Ethereum is currently navigating a critical technical squeeze, as traders closely watch its movements between a significant resistance level and a long-standing support line. This situation presents a crucial test for the cryptocurrency, determining whether it will break through the upper resistance or bounce back from the lower support.
The Ethereum trendline is set for its fourth test after experiencing three previous rejections. Over the last two years, Ethereum has encountered a persistent ascending trendline that has thwarted upward movements since 2024. The resistance line, drawn from earlier swing highs, has consistently capped price advances. Despite these setbacks, the repeated tests have kept the price close to this ceiling, creating a compression pattern as the distance narrows between the resistance and higher lows.
According to market analyst Bitsensus, the initial rejection occurred in early 2024 when prices hovered around the mid-$3,000 mark. Following that, Ethereum attempted to rally towards the same resistance again, but sellers remained vigilant. A third attempt in 2025 brought prices back to this trendline, leading to yet another pullback. Nonetheless, the overall structure indicates a series of higher troughs following each correction, which further highlights the potential for a breakout.
In technical analysis, repeated retests of resistance levels can diminish selling pressure, as the supply at these levels may gradually be absorbed. If momentum builds during a fourth approach, this trendline could undergo a decisive breakout. Conversely, resistance will stay in play until there is a solid price closure above this line. Past rallies have shown a tendency to stall shortly after reaching this level, indicating that sellers continue to monitor this critical zone.
The implications of this next move are significant. A confirmed breakout could alter the multi-year trend pattern and pave the way for higher historical supply zones. On the other hand, another rejection would prolong the current range and delay any structural changes.
Currently, Ethereum is trading within a tightening formation beneath the ascending trendline, with market participants eagerly anticipating whether the cumulative pressure will finally overcome a resistance that has persisted for years.
In addition to facing resistance, Ethereum is also testing a long-term support trendline, as highlighted by analyst James Easton. He continues to view the sub-$2,000 level as an area for accumulation. Easton noted that he is waiting for what he refers to as “God candles,” which indicate a sharp upward movement rather than a gradual recovery.

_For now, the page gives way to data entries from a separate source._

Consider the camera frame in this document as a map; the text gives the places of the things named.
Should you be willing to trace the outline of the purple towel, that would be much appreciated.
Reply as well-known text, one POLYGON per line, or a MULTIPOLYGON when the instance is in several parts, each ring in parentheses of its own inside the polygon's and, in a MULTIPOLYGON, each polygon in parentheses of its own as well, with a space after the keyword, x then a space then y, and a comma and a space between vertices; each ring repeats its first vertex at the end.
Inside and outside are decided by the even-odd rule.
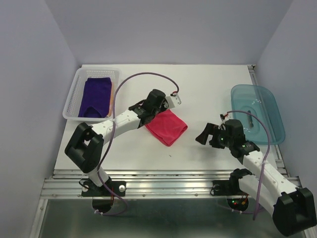
POLYGON ((112 81, 109 77, 88 78, 85 82, 82 102, 78 117, 105 118, 108 112, 112 81))

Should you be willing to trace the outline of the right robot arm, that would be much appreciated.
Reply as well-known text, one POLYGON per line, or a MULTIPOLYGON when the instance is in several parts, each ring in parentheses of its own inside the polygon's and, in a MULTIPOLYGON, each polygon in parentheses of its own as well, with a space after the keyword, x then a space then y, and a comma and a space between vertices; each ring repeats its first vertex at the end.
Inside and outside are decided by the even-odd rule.
POLYGON ((228 180, 213 180, 211 195, 250 195, 270 213, 276 228, 286 237, 316 226, 313 194, 265 162, 260 148, 246 139, 239 120, 229 119, 222 125, 207 123, 195 140, 217 149, 228 148, 244 166, 235 169, 228 180))

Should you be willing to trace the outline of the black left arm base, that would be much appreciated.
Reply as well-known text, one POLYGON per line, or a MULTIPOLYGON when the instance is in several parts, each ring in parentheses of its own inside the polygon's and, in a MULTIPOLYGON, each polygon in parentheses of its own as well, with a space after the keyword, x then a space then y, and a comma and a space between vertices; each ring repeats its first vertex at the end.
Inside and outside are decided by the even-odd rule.
POLYGON ((126 193, 126 181, 110 181, 98 187, 90 179, 84 178, 79 180, 79 185, 82 187, 81 196, 92 198, 92 208, 95 214, 101 216, 118 216, 127 210, 127 202, 123 199, 126 193), (122 211, 114 210, 115 199, 123 202, 124 208, 122 211))

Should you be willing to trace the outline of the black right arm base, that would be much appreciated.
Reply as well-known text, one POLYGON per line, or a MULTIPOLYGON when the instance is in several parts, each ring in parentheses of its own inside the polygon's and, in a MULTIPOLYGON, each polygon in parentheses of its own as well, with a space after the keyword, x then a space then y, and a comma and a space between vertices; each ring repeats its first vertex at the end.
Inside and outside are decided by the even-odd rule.
POLYGON ((249 206, 248 194, 243 192, 239 186, 239 180, 252 173, 247 169, 235 169, 227 180, 213 180, 210 194, 212 196, 241 196, 240 198, 228 198, 227 204, 233 212, 250 214, 247 212, 249 206))

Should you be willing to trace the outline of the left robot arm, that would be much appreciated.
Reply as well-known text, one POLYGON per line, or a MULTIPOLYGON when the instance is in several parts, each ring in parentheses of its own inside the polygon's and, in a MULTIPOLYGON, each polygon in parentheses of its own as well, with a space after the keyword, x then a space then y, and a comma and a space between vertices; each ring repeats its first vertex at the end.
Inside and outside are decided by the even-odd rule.
POLYGON ((110 191, 110 177, 100 165, 104 145, 109 145, 114 138, 128 131, 149 124, 158 114, 180 104, 177 94, 166 96, 154 89, 146 99, 113 119, 92 125, 79 124, 65 148, 65 154, 92 181, 93 190, 98 195, 106 195, 110 191))

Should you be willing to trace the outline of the pink towel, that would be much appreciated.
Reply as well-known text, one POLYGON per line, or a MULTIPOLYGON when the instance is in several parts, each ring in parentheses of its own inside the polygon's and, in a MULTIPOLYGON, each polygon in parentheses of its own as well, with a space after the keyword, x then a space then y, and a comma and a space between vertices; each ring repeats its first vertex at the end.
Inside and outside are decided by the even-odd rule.
POLYGON ((170 147, 187 130, 188 125, 171 110, 158 114, 146 129, 163 145, 170 147))

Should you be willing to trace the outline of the orange polka dot towel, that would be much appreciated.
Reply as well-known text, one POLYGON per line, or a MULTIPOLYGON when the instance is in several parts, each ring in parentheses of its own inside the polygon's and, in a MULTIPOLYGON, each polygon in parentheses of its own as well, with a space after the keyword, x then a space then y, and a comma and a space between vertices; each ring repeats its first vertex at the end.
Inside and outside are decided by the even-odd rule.
POLYGON ((110 117, 112 114, 112 104, 113 104, 113 98, 114 98, 114 84, 111 84, 111 90, 110 90, 110 95, 109 95, 109 100, 107 102, 108 106, 108 112, 106 114, 106 117, 110 117))

The chart shared by Easton illustrates that Ethereum is transitioning into a slower uptrend following the downturn of 2022. The price action appears to be compressing towards a rising support line that has consistently guided higher lows. This support level is positioned beneath the latest consolidation range and aligns with past rebound points on the chart.
A red momentum line plotted beneath the price has also trended lower into early 2026, nearing a flat baseline. Historically, this indicator has spiked during significant rallies, then rolled over during pullbacks, suggesting that momentum has cooled, even while the longer-term trendline remains intact.
Easton”s analysis focuses on a straightforward threshold, with the sub-$2,000 level serving as his reference point. However, the ongoing technical question remains: can Ethereum rebound from this trendline support and regain momentum, or will further weakness necessitate a deeper reset before any sustained upward movement?